According to a 2010 press released from Tenex, a Rosatom subsidy, the company had signed “10 -long term Enriched Uranium Product supply contracts with eight U.S. utilities exceeding $4.3 billion and is aiming to expand its operations in the USA and beyond.”
By late October 2010, “Technabexport (TENEX) opened its first subsidiary in the United States,” known as Tenam Corp., which was a part of the Russian state nuclear arm Rosatom, according to press releases and documents.
One of the points of contention for people investigating the Clinton’s connections with Russia and the Uranium One deal was a $500,000 payment given to Bill Clinton by the Russian bank Renaissance Capital for a speech he gave in Moscow in June 2010. Analysts at Renaissance Capital, who paid the Bill Clinton for the speech, spoke highly of Uranium One’s stock saying in July 2010 research report that it was “the best play” in the uranium markets. The speech by Bill Clinton and the 2010 research report by Renaissance Capital happened while CFIUS, of which Hillary Clinton was a sitting member, was looking at the Uranium One sale to Rosatom. A spokesperson for Hillary Clinton did not return calls seeking comment and no evidence has been presented the speech payment made to Bill Clinton had any connection to the passage of the deal. Officials at Renaissance Capital could not be reached immediately for comment.
At the time of the investigation did any of the U.S. law enforcement, intelligence or other agencies involved in the case inform the CFIUS board of the ongoing investigation? If not, why not? If they were informed, why did they make the decision they did to approve the Uranium One transaction? Did the president, himself, know?
— U.S. official
“At the time of the investigation did any of the U.S. law enforcement, intelligence or other agencies involved in the case inform the CFIUS board of the ongoing investigation? If not, why not? If they were informed, why did they make the decision they did to approve the Uranium One transaction? Did the president, himself, know?,” a U.S. official who worked counterintelligence cases related to Russia told Circa.
The bribery schemes included delivering thousands of dollars in yellow envelopes, laundering tens of thousands of dollars in briefcases or wiring thousands of dollars through shell companies through the Seychelle Islands, Latvia, Cyprus and Switzerland to name a few.

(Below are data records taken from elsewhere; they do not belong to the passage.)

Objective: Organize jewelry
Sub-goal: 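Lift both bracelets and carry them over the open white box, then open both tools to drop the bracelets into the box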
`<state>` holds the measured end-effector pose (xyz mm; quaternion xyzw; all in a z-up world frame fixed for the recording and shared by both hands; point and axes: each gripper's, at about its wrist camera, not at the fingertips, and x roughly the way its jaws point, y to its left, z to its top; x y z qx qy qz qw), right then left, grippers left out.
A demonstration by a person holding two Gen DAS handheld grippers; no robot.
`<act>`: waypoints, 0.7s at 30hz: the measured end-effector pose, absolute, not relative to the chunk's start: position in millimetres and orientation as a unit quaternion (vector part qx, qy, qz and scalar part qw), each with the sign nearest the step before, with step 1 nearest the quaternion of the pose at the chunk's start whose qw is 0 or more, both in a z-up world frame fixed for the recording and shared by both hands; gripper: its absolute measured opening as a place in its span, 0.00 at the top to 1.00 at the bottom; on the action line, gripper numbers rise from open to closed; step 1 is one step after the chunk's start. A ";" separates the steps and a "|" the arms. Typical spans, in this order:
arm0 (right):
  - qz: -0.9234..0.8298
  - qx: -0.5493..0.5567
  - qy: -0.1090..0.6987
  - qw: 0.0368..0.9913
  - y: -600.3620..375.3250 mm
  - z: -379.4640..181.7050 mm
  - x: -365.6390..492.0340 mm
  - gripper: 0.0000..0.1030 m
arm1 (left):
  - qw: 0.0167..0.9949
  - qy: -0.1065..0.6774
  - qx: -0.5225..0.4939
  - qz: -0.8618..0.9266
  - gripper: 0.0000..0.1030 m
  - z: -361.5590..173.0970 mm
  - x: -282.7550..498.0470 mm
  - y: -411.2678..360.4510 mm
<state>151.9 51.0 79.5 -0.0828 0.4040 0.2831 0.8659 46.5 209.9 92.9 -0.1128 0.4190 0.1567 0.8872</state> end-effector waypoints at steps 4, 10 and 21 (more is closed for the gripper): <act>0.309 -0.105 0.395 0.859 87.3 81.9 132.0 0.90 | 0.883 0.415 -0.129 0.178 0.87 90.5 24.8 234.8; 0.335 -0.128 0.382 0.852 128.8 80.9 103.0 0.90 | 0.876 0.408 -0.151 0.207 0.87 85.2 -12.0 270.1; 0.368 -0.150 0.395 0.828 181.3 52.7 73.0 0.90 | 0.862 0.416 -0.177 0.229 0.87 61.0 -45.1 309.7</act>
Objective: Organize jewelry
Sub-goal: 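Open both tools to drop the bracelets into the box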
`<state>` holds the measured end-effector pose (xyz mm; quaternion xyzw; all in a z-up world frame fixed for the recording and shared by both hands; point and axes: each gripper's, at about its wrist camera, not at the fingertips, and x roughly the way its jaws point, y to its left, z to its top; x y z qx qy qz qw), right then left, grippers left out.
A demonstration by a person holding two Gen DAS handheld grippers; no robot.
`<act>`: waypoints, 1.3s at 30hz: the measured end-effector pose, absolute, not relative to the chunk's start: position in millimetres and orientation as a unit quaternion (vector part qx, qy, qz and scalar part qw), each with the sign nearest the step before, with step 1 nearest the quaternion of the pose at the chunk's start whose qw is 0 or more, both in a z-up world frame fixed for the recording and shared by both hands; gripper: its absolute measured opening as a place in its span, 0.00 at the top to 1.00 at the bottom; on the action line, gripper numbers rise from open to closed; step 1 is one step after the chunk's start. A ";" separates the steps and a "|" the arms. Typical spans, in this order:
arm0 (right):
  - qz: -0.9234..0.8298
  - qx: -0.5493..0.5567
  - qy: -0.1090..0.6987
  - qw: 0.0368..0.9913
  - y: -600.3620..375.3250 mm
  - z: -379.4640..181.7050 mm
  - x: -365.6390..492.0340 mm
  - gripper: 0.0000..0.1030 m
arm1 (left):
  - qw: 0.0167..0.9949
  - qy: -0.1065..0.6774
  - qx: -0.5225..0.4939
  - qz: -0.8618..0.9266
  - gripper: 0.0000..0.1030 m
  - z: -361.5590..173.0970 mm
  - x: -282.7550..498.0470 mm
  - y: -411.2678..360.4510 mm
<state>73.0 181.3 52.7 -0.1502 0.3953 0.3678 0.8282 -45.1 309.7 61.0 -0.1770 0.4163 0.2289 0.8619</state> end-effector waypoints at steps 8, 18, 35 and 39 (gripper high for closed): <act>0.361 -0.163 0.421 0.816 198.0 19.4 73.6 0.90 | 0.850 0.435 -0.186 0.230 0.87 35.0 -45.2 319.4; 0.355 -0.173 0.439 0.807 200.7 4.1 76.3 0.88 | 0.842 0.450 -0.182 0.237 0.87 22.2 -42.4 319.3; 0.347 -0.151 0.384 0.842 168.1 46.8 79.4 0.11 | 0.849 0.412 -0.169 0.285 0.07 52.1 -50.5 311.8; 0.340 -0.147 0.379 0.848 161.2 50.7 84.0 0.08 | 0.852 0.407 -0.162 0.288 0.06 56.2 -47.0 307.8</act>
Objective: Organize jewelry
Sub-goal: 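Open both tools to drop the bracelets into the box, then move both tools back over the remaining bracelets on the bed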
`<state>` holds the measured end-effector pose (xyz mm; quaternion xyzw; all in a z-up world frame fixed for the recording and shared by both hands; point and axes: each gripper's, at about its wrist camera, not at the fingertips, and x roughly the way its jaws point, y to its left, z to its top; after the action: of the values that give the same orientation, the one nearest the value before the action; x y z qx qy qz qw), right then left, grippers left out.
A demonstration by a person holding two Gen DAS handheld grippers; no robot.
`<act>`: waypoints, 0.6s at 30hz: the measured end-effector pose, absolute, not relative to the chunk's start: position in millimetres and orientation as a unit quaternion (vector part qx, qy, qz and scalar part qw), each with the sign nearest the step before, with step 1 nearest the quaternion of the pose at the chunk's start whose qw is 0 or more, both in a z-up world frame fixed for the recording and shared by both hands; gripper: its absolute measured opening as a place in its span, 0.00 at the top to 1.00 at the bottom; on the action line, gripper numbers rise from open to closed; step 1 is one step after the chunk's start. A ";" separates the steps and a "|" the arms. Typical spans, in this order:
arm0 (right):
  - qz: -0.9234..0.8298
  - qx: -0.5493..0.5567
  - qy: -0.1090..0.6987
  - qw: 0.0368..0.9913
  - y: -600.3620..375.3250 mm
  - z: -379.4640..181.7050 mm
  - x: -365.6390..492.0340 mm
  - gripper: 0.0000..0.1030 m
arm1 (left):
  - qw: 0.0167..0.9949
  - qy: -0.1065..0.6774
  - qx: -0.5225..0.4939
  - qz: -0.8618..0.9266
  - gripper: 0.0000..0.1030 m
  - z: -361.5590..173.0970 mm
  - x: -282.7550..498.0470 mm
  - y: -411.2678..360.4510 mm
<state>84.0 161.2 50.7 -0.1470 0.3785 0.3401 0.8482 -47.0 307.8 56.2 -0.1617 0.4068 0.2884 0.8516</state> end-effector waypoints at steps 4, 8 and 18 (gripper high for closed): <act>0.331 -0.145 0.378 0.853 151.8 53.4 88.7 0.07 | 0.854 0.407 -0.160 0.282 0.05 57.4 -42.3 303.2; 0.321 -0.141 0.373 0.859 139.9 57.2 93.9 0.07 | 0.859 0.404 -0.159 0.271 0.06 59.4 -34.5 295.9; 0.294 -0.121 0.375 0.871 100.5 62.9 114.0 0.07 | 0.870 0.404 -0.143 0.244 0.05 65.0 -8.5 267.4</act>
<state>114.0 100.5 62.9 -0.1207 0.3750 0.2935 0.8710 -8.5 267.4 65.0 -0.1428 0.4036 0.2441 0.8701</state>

During the time of the FBI’s investigation which began in 2009, Tenex was able to expand its American foothold with $6 billion in new utility contracts, according to documents and news reports obtained by Circa.
The case being built against Mikerin in 2010 was under the supervision of Maryland U.S. Attorney Rod Rosenstein, then an Obama appointee who now serves as President Trump’s deputy attorney general. According to court documents, the case was also handled by then Assistant FBI Director Andrew McCabe, who is currently the deputy FBI director under Trump. The Department of Justice and the FBI would not comment on the bribery investigation of Mikerin.
Other agencies, including the CIA, State Department and U.S. Department of Energy were also involved in their own extensive investigations during that same period regarding Rosatom, according to several U.S. officials who spoke to Circa. It is unclear what the end results were of those investigations.
“One thing is certain, other agencies must have known what was going on but more importantly, did the CFIUS members?” said one U.S. official, who was not authorized to speak on the matter.